**Task details:** An exact copy of all the entries below is what this task needs.

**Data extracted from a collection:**
-=-=-
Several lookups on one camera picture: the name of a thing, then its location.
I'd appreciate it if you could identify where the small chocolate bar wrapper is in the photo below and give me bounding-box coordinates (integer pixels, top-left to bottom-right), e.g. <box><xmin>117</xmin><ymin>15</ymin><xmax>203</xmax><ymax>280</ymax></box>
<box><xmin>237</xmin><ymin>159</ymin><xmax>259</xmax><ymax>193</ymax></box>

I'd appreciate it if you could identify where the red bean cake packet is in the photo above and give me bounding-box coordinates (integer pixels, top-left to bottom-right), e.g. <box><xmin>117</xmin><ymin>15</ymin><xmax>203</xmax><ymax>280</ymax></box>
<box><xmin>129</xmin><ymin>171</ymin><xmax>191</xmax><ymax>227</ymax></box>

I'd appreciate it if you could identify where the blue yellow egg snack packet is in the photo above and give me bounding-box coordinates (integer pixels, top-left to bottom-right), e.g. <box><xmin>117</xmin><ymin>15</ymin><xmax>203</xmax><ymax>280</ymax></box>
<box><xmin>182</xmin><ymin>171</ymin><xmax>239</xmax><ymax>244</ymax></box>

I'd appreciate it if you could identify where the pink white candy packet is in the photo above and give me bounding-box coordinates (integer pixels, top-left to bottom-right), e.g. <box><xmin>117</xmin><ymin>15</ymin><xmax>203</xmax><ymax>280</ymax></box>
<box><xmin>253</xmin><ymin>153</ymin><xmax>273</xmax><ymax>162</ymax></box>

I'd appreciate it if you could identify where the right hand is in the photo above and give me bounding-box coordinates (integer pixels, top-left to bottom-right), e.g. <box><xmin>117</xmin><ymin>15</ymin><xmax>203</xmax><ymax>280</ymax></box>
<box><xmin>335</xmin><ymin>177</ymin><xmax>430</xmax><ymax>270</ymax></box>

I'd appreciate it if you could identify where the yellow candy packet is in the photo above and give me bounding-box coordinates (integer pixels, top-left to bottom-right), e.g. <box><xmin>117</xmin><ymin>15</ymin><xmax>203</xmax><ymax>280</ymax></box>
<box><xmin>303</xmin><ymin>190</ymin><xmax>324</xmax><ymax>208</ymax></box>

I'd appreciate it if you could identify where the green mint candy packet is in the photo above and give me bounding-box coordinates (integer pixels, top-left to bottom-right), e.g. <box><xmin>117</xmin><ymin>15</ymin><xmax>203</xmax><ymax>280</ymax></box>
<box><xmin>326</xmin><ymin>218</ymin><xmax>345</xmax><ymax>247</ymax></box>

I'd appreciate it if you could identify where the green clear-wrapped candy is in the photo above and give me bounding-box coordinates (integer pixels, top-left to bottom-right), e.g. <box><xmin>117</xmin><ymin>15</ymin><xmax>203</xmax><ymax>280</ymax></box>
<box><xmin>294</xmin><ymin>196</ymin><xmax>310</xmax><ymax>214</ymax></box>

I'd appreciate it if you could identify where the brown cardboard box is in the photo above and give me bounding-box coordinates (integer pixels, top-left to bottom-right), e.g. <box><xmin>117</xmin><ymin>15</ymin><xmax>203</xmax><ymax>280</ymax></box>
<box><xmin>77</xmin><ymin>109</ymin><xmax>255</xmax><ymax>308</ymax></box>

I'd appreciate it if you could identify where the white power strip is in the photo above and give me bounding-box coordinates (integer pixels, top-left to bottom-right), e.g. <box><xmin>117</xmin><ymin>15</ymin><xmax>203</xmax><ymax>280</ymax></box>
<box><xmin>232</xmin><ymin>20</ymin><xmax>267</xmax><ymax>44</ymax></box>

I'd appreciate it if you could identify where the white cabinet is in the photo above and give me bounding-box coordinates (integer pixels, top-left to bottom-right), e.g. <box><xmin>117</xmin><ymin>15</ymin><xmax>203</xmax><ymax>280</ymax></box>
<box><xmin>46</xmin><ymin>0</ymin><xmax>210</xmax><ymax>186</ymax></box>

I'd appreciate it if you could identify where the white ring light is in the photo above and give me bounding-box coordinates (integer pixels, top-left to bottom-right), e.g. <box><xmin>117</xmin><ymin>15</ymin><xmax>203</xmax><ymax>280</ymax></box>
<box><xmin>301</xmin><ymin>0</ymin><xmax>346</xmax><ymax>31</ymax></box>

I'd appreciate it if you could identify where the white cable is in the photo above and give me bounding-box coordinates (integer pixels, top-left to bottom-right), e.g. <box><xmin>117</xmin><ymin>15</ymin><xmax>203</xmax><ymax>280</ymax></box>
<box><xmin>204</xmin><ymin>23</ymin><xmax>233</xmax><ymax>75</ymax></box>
-=-=-
**Written solution:**
Several lookups on one camera picture: the name of a thing, then its location.
I'd appreciate it if you could identify where the small chocolate bar wrapper is in the photo below and give me bounding-box coordinates (integer pixels, top-left to bottom-right), e.g. <box><xmin>117</xmin><ymin>15</ymin><xmax>203</xmax><ymax>280</ymax></box>
<box><xmin>237</xmin><ymin>159</ymin><xmax>259</xmax><ymax>193</ymax></box>

I'd appreciate it if you could identify where the red bean cake packet is in the photo above and give me bounding-box coordinates (integer pixels, top-left to bottom-right), e.g. <box><xmin>117</xmin><ymin>15</ymin><xmax>203</xmax><ymax>280</ymax></box>
<box><xmin>129</xmin><ymin>171</ymin><xmax>191</xmax><ymax>227</ymax></box>

I'd appreciate it if you could identify where the blue yellow egg snack packet is in the photo above and give me bounding-box coordinates (integer pixels, top-left to bottom-right), e.g. <box><xmin>117</xmin><ymin>15</ymin><xmax>203</xmax><ymax>280</ymax></box>
<box><xmin>182</xmin><ymin>171</ymin><xmax>239</xmax><ymax>244</ymax></box>

I'd appreciate it if you could identify where the pink white candy packet is in the photo above and give me bounding-box coordinates (integer pixels, top-left to bottom-right), e.g. <box><xmin>117</xmin><ymin>15</ymin><xmax>203</xmax><ymax>280</ymax></box>
<box><xmin>253</xmin><ymin>153</ymin><xmax>273</xmax><ymax>162</ymax></box>

I'd appreciate it if you could identify where the right hand is in the photo above and give me bounding-box coordinates (integer pixels, top-left to bottom-right), e.g. <box><xmin>117</xmin><ymin>15</ymin><xmax>203</xmax><ymax>280</ymax></box>
<box><xmin>335</xmin><ymin>177</ymin><xmax>430</xmax><ymax>270</ymax></box>

I'd appreciate it if you could identify where the yellow candy packet is in the photo above and give me bounding-box coordinates (integer pixels, top-left to bottom-right), e.g. <box><xmin>117</xmin><ymin>15</ymin><xmax>203</xmax><ymax>280</ymax></box>
<box><xmin>303</xmin><ymin>190</ymin><xmax>324</xmax><ymax>208</ymax></box>

I'd appreciate it if you could identify where the green mint candy packet is in the photo above and give me bounding-box coordinates (integer pixels, top-left to bottom-right), e.g. <box><xmin>117</xmin><ymin>15</ymin><xmax>203</xmax><ymax>280</ymax></box>
<box><xmin>326</xmin><ymin>218</ymin><xmax>345</xmax><ymax>247</ymax></box>

I'd appreciate it if you could identify where the green clear-wrapped candy is in the photo above and give me bounding-box coordinates (integer pixels, top-left to bottom-right), e.g. <box><xmin>117</xmin><ymin>15</ymin><xmax>203</xmax><ymax>280</ymax></box>
<box><xmin>294</xmin><ymin>196</ymin><xmax>310</xmax><ymax>214</ymax></box>

I'd appreciate it if you could identify where the brown cardboard box is in the photo above and give me bounding-box coordinates (integer pixels, top-left to bottom-right), e.g. <box><xmin>117</xmin><ymin>15</ymin><xmax>203</xmax><ymax>280</ymax></box>
<box><xmin>77</xmin><ymin>109</ymin><xmax>255</xmax><ymax>308</ymax></box>

I'd appreciate it if you could identify where the white power strip is in the photo above and give me bounding-box coordinates (integer pixels, top-left to bottom-right), e.g. <box><xmin>117</xmin><ymin>15</ymin><xmax>203</xmax><ymax>280</ymax></box>
<box><xmin>232</xmin><ymin>20</ymin><xmax>267</xmax><ymax>44</ymax></box>

I'd appreciate it if you could identify where the white cabinet is in the photo above and give me bounding-box coordinates (integer pixels, top-left to bottom-right), e.g. <box><xmin>117</xmin><ymin>15</ymin><xmax>203</xmax><ymax>280</ymax></box>
<box><xmin>46</xmin><ymin>0</ymin><xmax>210</xmax><ymax>186</ymax></box>

I'd appreciate it if you could identify where the white ring light is in the photo above and give me bounding-box coordinates (integer pixels, top-left to bottom-right), e.g. <box><xmin>117</xmin><ymin>15</ymin><xmax>203</xmax><ymax>280</ymax></box>
<box><xmin>301</xmin><ymin>0</ymin><xmax>346</xmax><ymax>31</ymax></box>

I'd appreciate it if you could identify where the white cable is in the photo above and give me bounding-box coordinates (integer pixels, top-left to bottom-right), e.g. <box><xmin>117</xmin><ymin>15</ymin><xmax>203</xmax><ymax>280</ymax></box>
<box><xmin>204</xmin><ymin>23</ymin><xmax>233</xmax><ymax>75</ymax></box>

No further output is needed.